Task goal
Run through the data and copy out every line that mentions the word "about".
**** Extracted material
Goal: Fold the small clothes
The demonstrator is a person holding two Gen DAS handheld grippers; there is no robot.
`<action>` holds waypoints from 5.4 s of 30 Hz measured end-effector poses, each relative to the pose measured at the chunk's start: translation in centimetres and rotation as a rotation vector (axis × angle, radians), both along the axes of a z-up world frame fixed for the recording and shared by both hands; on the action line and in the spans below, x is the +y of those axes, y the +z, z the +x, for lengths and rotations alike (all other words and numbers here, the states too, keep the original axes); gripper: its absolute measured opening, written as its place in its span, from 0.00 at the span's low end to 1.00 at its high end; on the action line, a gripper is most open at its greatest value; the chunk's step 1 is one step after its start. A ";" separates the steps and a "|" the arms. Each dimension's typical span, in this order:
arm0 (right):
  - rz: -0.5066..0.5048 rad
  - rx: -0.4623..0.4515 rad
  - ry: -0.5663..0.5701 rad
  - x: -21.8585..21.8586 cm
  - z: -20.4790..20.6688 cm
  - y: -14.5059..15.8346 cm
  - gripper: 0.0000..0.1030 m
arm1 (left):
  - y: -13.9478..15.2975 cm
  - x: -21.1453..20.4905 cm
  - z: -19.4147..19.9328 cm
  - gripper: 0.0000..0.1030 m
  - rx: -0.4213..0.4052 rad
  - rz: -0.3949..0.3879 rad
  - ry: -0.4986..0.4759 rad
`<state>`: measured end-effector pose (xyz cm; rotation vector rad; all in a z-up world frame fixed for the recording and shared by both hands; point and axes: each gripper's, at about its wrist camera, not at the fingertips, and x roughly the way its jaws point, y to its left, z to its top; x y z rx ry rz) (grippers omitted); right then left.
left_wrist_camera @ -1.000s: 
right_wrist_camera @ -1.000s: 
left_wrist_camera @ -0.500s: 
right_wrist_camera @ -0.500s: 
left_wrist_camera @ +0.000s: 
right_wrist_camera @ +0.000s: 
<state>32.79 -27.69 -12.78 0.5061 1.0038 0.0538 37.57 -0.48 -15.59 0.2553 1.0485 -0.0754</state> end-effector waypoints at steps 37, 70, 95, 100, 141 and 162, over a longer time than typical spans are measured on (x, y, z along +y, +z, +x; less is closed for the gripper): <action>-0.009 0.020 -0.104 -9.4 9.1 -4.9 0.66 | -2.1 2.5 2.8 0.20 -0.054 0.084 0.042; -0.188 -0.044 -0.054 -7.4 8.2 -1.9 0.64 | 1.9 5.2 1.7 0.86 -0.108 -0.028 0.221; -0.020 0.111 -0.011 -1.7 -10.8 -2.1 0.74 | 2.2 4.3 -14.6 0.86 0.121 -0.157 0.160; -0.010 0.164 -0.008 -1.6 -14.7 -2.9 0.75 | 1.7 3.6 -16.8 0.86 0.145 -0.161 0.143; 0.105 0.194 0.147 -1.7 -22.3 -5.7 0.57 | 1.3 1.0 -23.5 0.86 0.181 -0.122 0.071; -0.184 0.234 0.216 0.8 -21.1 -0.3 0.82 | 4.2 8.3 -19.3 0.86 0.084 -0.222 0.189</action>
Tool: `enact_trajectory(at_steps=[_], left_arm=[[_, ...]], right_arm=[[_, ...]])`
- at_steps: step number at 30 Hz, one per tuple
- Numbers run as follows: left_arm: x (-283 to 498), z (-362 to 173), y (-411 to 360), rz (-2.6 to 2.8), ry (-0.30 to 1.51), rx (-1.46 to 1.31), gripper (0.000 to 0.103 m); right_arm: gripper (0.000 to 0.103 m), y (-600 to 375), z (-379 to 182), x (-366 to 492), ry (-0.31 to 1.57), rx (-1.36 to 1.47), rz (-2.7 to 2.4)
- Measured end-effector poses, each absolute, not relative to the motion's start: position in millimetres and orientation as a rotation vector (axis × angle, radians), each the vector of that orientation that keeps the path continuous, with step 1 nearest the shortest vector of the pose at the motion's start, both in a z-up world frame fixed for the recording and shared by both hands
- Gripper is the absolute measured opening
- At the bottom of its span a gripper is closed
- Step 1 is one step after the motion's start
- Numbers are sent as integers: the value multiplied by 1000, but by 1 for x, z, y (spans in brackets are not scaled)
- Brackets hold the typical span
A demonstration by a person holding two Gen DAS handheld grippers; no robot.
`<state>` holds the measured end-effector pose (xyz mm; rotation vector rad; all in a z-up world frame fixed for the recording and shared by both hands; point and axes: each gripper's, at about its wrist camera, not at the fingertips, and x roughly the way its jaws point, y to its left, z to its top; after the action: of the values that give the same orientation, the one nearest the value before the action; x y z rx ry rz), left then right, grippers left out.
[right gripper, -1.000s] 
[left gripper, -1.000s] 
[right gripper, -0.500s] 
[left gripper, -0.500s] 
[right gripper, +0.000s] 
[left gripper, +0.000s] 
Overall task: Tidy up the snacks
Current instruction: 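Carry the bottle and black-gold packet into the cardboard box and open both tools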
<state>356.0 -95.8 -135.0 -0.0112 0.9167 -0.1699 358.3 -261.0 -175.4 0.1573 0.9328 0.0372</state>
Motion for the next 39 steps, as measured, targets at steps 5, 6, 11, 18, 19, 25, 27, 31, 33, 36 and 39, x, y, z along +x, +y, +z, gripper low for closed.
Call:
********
Your solution
`<state>`: measured end-effector pose (xyz cm; rotation vector rad; all in a z-up world frame fixed for the recording and shared by both hands; point and axes: each gripper's, at about its wrist camera, not at the fingertips, and x roughly the way its jaws point, y to its left, z to its top; x y z rx ry rz) (grippers omitted); right then left.
`<state>` holds the measured end-effector pose (xyz mm; rotation vector rad; all in a z-up world frame fixed for the recording and shared by both hands; point and axes: each gripper's, at about its wrist camera, not at the fingertips, and x roughly the way its jaws point, y to its left, z to its top; after the action: of the values that give the same orientation, the one nearest the value before the action; x y z rx ry rz), left then right, grippers left out.

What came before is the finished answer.